**WORK TO BE COMPLETED:** Print exactly the lines below between the line holding "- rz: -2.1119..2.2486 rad" and the line holding "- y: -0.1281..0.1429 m", inclusive, and nothing more.

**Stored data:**
⟨
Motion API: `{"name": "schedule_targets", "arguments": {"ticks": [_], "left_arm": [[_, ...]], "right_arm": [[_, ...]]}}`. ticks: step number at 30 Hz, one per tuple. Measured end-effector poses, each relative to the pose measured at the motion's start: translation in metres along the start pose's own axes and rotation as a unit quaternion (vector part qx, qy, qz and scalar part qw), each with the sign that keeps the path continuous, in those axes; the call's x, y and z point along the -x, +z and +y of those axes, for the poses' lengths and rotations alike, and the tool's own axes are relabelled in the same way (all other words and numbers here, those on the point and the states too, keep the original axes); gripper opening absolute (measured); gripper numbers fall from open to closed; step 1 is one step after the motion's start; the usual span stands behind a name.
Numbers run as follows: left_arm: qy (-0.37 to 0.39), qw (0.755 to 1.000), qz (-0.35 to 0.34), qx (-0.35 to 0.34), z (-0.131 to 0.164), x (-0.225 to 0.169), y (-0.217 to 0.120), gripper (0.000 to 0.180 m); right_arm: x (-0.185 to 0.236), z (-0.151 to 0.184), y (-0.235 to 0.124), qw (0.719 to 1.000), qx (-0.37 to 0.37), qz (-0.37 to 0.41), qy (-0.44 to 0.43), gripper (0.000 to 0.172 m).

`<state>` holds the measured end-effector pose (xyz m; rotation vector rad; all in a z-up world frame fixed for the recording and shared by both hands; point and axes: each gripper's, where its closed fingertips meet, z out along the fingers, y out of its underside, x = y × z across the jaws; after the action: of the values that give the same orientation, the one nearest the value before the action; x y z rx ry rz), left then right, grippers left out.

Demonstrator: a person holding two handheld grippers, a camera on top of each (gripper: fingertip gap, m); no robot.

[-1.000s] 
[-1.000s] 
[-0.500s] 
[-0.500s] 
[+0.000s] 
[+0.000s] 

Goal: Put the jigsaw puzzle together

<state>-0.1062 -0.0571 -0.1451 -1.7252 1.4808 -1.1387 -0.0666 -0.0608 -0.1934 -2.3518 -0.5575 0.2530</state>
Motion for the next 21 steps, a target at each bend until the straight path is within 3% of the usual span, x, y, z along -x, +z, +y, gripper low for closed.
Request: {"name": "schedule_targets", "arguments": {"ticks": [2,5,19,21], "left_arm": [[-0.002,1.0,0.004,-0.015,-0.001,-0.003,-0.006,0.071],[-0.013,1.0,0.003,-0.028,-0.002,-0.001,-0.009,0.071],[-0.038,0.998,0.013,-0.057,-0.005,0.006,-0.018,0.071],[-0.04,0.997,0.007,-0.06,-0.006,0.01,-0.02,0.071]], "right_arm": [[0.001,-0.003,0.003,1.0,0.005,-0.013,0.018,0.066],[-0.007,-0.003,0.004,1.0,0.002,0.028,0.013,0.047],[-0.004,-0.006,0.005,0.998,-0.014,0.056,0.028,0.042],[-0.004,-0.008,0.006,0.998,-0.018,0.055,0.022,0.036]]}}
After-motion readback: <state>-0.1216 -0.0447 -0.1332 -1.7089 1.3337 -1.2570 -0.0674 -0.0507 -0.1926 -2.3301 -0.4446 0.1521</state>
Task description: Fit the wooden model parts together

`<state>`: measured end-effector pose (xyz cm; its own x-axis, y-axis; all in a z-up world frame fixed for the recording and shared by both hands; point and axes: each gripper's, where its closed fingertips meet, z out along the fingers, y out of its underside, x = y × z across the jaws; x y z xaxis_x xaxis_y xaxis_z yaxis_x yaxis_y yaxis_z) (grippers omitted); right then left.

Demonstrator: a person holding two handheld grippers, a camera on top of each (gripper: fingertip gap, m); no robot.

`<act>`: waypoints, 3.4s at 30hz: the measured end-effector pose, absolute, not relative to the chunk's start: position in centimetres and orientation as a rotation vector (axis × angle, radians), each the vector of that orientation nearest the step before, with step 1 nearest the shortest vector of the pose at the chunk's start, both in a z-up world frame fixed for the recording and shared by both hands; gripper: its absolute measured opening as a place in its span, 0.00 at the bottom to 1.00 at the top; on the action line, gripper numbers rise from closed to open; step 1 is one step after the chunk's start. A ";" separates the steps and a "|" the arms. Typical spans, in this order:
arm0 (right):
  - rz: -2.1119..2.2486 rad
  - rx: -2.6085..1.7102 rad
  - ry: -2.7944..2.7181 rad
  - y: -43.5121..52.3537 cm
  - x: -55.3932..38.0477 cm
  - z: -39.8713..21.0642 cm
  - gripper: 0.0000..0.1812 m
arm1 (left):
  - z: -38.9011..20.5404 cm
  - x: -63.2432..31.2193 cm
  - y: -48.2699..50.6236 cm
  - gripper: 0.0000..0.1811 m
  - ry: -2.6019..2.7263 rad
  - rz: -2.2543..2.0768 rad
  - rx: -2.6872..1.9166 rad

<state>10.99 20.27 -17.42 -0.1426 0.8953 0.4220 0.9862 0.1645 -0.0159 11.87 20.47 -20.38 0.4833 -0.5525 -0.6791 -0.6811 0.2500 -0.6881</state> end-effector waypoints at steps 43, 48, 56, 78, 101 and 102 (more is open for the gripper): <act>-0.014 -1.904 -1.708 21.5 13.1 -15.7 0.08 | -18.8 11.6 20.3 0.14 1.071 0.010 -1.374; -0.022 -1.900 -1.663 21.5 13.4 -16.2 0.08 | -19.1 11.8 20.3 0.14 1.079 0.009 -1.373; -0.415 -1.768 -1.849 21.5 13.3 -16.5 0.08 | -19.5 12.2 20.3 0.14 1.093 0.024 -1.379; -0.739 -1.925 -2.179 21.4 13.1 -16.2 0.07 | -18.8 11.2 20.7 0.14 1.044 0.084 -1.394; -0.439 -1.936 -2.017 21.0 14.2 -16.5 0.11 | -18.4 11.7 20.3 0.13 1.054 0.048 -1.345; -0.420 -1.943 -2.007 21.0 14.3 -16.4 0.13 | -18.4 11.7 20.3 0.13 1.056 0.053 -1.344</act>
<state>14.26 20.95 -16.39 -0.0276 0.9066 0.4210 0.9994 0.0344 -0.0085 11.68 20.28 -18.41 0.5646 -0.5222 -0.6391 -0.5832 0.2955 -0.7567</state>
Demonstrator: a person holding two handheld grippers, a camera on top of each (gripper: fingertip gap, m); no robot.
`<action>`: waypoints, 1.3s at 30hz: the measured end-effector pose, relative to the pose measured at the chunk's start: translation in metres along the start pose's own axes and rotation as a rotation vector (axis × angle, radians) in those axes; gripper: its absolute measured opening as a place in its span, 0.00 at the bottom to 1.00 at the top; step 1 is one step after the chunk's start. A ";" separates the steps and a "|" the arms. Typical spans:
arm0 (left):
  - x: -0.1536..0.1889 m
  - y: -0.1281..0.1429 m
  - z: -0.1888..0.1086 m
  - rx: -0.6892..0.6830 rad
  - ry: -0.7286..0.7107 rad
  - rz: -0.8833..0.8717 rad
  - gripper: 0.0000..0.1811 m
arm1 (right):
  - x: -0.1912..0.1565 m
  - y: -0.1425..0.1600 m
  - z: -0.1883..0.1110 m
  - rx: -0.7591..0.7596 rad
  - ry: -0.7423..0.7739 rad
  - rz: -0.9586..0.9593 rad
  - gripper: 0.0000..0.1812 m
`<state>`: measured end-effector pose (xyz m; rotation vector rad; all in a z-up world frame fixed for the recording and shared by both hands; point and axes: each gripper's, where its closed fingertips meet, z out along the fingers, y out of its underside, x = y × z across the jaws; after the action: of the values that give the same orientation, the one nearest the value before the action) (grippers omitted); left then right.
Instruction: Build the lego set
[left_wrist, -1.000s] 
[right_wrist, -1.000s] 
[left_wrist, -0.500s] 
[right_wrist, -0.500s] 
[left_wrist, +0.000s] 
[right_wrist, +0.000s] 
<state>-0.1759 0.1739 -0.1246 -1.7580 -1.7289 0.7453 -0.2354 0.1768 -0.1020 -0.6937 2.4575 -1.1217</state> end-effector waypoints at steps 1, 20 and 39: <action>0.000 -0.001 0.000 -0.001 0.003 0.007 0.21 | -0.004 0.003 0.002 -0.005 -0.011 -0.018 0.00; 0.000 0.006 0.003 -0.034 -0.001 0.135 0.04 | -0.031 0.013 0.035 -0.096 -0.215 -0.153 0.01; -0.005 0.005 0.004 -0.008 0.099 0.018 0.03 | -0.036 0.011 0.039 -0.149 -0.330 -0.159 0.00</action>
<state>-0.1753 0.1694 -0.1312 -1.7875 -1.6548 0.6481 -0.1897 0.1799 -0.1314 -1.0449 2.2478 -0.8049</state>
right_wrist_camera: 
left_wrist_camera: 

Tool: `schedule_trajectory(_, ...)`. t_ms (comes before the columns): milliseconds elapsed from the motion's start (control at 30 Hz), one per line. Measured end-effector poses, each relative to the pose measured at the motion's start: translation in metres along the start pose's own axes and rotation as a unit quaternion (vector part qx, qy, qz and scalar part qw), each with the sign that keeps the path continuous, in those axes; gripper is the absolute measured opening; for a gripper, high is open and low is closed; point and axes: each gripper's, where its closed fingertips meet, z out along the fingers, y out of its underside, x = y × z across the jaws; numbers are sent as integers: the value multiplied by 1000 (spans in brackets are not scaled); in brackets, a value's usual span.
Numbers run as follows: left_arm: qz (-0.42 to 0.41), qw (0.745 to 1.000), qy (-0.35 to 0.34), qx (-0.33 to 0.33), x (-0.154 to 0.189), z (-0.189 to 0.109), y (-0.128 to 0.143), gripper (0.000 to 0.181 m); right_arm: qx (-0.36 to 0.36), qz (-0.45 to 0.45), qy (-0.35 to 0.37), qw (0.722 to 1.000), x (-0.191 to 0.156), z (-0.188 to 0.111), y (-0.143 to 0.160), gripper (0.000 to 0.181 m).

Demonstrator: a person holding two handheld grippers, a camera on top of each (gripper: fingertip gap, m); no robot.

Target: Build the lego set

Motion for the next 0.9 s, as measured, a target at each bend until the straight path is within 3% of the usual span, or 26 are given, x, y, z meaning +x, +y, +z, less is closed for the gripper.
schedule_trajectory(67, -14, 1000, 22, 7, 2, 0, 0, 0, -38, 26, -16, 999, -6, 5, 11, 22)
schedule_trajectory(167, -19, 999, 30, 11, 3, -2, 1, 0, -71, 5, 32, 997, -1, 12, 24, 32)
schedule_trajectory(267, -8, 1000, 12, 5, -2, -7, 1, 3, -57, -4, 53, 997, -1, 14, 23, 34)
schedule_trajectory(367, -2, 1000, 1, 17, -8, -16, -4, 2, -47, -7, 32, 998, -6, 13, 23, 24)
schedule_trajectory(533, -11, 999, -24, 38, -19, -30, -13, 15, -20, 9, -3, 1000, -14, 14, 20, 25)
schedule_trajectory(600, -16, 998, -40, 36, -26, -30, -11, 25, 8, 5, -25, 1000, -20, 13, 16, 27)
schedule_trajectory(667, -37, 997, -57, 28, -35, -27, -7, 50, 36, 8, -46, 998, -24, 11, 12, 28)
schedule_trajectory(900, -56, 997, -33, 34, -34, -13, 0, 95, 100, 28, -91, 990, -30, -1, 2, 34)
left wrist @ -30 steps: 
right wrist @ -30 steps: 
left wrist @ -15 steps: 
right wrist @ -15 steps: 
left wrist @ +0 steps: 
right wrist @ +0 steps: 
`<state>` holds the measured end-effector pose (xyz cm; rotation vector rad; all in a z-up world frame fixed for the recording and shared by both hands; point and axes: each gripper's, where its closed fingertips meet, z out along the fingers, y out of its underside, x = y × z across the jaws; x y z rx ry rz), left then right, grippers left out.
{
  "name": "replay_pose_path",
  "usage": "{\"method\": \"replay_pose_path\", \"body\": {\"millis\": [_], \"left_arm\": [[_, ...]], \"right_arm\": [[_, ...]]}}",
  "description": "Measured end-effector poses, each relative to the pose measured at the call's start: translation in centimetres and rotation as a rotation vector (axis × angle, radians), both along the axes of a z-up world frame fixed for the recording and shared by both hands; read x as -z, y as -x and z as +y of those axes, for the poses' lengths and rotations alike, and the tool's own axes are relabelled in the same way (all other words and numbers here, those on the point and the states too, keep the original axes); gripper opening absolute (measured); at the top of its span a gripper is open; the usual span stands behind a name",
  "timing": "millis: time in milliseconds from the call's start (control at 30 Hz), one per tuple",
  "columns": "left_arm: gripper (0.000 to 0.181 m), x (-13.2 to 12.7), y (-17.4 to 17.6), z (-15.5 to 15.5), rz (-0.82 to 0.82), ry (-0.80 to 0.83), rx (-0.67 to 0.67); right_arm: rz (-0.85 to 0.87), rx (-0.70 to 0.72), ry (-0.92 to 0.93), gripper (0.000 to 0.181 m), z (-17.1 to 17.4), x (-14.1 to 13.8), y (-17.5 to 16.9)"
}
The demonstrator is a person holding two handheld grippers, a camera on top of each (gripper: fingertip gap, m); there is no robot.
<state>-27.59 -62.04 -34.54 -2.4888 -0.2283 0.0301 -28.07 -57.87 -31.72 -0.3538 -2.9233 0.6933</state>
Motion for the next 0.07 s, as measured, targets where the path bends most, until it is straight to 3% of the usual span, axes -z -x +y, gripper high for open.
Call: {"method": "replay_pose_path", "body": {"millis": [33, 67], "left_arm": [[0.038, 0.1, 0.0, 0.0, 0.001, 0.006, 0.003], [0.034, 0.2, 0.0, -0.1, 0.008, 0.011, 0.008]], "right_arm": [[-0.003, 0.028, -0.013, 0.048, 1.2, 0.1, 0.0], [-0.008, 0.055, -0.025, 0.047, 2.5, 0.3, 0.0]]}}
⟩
**EXERCISE OUTPUT:**
  - rz: -2.1119..2.2486 rad
  - rx: -2.6085..1.7102 rad
  - ry: -2.7944..2.7181 rad
  - y: -43.5121..52.3537 cm
  - x: -55.3932..38.0477 cm
  - z: -39.8713..21.0642 cm
  - gripper: 0.0000..0.1812 m
arm1 (left):
  - z: -38.9011..20.5404 cm
  - x: -63.2432..31.2193 cm
  - y: -48.2699..50.6236 cm
  - gripper: 0.0000..0.1811 m
  - ry: -2.6019..2.7263 rad
  - rz: -2.2543..2.0768 rad
  - rx: -2.6872..1.9166 rad

<state>10.99 20.27 -17.42 -0.1426 0.8953 0.4220 0.9862 0.1645 -0.0159 11.87 20.47 -20.38 0.4833 -0.5525 -0.6791 -0.6811 0.2500 -0.6881</state> end-effector waypoints at steps 43, 48, 56, 78, 101 and 102 (more is open for the gripper): <act>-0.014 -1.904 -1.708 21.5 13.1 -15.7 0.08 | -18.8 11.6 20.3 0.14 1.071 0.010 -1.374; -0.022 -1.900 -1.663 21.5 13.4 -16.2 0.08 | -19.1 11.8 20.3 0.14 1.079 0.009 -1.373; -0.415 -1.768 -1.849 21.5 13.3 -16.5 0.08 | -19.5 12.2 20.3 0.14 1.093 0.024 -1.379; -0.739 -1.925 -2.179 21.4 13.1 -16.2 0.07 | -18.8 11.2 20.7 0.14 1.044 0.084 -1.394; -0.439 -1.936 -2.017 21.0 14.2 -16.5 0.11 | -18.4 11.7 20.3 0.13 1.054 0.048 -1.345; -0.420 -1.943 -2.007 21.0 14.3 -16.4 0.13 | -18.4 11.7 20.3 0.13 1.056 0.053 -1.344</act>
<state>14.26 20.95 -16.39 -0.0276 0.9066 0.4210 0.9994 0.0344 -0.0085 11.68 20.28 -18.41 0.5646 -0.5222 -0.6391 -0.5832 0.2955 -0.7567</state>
Demonstrator: a person holding two handheld grippers, a camera on top of each (gripper: fingertip gap, m); no robot.
`<action>`: waypoints, 1.3s at 30hz: the measured end-effector pose, relative to the pose measured at the chunk's start: translation in metres along the start pose's own axes and rotation as a rotation vector (axis × angle, radians) in those axes; gripper: its absolute measured opening as a place in its span, 0.00 at the bottom to 1.00 at the top; step 1 is one step after the chunk's start. A ";" separates the steps and a "|" the arms. Typical spans:
arm0 (left):
  - x: -0.1536..0.1889 m
  - y: -0.1281..0.1429 m

The exercise closes with this answer.